Sunday, April 11, 2010

Ever heard of this guy? (9)

Many people actually have heard of the Rev. Roger Williams. He's the guy exiled from the Puritan Massachusetts Bay region and who moved down to Rhode Island, where the textbooks say he encouraged freedom of religion and made nice with the Indians.

All true, but what got him into trouble in the first place? As it turns out, he was a pain.

Williams, for instance, started thinking about the Puritan practice of calling all the men in the colony Goodman, much as we might say "Mister." Williams raised the question: "Are all these people 'good?'" If not, as certainly was the case, why should we honor them all with such an honorific?

When the community in which Williams was the pastor got into a land dispute with a nearby town over boundaries, the folks in his congregation naturally assumed the reverend would take their side. But Williams said: Wait a minute - this land belonged to the Indian tribes. Who is to say any of us "own" any of it?" You can imagine how that went over.

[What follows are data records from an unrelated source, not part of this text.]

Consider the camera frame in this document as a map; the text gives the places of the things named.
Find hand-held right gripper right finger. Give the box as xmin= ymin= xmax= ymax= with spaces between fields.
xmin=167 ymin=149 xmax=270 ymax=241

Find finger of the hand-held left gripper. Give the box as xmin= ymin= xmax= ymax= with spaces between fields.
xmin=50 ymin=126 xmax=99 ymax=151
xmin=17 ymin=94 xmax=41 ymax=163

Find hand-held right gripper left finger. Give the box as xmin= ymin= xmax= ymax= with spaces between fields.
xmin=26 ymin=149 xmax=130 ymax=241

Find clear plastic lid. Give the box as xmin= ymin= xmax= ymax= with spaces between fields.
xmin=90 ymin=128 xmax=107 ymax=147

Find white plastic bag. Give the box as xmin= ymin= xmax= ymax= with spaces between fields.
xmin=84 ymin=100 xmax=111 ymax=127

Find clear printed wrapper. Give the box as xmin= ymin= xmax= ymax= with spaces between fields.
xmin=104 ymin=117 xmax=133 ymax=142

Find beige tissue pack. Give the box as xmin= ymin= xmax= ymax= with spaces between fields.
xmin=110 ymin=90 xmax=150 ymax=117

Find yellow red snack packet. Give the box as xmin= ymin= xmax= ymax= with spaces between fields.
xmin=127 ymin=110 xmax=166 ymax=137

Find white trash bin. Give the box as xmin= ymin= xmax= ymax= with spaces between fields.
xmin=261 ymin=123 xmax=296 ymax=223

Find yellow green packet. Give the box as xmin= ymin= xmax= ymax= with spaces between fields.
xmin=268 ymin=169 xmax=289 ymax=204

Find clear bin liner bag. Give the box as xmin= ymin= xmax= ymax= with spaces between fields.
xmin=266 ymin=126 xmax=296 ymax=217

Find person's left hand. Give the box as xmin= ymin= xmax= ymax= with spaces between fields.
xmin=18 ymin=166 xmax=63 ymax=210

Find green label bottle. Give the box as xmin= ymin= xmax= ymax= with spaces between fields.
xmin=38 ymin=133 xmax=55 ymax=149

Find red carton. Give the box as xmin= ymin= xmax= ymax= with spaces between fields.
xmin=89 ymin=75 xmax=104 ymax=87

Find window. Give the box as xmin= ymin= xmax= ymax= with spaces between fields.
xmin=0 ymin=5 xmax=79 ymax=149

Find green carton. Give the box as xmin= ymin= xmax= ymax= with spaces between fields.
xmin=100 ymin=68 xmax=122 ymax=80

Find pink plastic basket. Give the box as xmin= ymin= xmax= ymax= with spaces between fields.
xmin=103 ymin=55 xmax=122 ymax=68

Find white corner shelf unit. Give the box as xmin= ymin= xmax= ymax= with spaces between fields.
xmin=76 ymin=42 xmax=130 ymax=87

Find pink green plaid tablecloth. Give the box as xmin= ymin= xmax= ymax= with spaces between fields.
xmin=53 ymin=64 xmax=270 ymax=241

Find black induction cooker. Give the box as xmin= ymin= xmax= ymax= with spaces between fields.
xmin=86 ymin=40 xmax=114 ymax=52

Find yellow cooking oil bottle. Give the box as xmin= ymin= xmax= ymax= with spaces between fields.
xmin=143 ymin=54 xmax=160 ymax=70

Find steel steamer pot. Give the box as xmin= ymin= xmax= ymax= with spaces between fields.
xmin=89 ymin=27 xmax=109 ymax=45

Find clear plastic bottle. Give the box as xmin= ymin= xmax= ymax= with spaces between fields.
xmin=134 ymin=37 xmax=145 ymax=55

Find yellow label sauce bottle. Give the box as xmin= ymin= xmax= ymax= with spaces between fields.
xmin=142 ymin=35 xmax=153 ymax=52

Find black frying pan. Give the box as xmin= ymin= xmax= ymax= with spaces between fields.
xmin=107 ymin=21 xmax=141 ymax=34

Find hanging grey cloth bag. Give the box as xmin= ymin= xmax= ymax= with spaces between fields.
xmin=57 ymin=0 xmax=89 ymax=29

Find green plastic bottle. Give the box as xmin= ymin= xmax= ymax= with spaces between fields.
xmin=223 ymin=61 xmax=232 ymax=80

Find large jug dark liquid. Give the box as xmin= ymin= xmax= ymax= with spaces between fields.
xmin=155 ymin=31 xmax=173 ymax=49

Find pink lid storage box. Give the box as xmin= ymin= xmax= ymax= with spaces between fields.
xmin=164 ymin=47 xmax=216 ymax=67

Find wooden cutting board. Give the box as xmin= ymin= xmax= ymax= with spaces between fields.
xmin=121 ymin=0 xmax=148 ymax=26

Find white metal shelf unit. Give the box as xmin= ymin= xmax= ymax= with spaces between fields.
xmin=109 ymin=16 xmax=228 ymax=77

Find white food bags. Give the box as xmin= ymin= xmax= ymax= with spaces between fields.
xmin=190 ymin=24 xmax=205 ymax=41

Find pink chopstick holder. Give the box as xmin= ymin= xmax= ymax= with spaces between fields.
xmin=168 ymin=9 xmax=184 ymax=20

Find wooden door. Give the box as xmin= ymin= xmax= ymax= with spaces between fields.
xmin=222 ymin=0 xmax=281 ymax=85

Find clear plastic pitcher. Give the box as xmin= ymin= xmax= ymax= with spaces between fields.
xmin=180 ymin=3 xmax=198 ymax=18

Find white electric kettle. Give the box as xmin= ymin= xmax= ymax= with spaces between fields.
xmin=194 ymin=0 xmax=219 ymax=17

Communion was another problem. Williams began thinking that the privilege of drinking Christ's (literal) blood was a privilege earned only by the truly holy among the congregation. Soon, fewer and fewer of the members of that congregation were deemed holy enough to partake. Eventually, it only was Williams and his wife who were allowed to take communion. And then Williams started worrying about his wife.

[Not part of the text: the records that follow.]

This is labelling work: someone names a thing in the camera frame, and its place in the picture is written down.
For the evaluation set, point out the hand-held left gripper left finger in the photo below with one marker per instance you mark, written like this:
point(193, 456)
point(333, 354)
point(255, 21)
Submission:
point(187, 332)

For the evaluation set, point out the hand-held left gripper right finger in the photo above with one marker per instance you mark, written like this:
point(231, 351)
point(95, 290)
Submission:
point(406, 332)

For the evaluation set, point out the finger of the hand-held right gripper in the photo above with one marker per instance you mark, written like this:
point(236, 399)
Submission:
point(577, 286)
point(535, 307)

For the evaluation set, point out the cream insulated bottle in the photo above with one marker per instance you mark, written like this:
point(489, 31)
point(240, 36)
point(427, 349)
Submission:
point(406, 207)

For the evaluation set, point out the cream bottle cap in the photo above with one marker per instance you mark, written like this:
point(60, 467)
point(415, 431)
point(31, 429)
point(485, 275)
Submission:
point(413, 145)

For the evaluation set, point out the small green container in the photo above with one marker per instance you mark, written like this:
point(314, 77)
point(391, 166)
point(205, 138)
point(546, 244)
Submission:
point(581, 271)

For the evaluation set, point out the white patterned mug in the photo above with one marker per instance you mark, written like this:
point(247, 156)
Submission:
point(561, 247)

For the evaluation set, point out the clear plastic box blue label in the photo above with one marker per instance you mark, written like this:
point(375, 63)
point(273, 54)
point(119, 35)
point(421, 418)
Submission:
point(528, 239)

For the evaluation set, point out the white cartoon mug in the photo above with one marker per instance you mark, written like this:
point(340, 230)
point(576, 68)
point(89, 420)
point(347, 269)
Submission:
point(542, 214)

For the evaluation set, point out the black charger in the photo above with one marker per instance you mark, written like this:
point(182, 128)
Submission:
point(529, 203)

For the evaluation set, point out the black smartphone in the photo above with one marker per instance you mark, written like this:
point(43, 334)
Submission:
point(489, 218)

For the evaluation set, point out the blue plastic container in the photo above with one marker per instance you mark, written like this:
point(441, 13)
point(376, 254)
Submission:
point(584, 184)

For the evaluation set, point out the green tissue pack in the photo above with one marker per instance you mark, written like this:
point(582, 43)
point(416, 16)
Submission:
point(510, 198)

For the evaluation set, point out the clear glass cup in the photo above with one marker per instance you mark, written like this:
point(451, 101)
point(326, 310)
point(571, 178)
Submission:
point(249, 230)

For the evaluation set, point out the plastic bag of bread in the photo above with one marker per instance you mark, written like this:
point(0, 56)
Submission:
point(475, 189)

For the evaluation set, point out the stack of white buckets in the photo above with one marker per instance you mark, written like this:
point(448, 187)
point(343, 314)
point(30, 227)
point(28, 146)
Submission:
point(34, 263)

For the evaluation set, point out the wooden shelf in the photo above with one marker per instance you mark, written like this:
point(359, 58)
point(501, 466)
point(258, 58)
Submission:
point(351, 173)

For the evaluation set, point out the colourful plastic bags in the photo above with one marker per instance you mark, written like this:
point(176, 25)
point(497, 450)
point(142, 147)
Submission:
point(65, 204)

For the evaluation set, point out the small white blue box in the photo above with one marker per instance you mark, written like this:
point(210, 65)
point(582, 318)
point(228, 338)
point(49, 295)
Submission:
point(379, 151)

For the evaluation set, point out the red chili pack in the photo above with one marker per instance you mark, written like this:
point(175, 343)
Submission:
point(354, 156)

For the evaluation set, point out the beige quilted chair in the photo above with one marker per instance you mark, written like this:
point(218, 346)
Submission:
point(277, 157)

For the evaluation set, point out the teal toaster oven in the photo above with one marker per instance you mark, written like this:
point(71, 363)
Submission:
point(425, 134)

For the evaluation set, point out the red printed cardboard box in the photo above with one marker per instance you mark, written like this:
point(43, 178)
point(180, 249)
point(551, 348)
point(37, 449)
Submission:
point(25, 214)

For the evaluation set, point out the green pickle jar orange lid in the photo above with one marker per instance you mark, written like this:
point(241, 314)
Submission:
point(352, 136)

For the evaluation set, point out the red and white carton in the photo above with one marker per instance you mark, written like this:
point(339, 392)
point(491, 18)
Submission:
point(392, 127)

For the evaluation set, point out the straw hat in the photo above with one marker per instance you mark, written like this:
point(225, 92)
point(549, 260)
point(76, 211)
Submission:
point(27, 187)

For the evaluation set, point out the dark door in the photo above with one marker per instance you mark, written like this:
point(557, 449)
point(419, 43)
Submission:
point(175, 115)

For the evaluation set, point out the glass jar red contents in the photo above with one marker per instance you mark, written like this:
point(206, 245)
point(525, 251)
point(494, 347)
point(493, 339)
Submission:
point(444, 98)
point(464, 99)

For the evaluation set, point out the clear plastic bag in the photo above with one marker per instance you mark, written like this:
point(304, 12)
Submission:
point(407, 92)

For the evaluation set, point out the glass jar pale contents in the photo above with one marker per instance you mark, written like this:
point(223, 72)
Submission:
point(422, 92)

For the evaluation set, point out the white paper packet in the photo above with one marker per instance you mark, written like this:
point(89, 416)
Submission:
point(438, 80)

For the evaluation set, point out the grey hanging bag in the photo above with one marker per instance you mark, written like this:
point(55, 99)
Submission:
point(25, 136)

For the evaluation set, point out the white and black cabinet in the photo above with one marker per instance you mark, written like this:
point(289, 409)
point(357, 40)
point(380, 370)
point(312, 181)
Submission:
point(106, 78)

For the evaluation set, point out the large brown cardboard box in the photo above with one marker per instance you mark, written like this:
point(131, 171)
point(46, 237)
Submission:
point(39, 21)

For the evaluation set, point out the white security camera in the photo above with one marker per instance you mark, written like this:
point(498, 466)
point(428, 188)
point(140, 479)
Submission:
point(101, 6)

Before long, recognizing the reductio ad absurdum nature of his thinking, Williams decided that EVERYBODY was sinner, and therefore communion should opened to everybody as an incentive to grace, sinners or not.

All this stuff, especially his congregations' ire at Williams' insistence on challenging every thought, led the Puritan authorities to declare him a heretic and banish him. To them, it was good riddance. (Incidentally, despite being a staunch Puritan, Williams also was America's first Baptist. He decided people shouldn't be baptized until they were adults, old enough to know what was up.)

Let's add something about someone almost nobody has ever heard of: An early Puritan merchant named Robert Keayne. Keayne sold a bag of nails for a six-shilling profit, and was accused of "profiteering," a sin in the eyes of the church. He was tried and fined 200 pounds. For years, until his death, Keayne objected that commerce - free trade - must be unregulated. It must be left alone by the powers that be.

Unlike most Puritan controversies of the time, points out Professor Robert J. Allison of Suffolk University in Boston and the Harvard Extension School, this dispute has endured right up to the present day.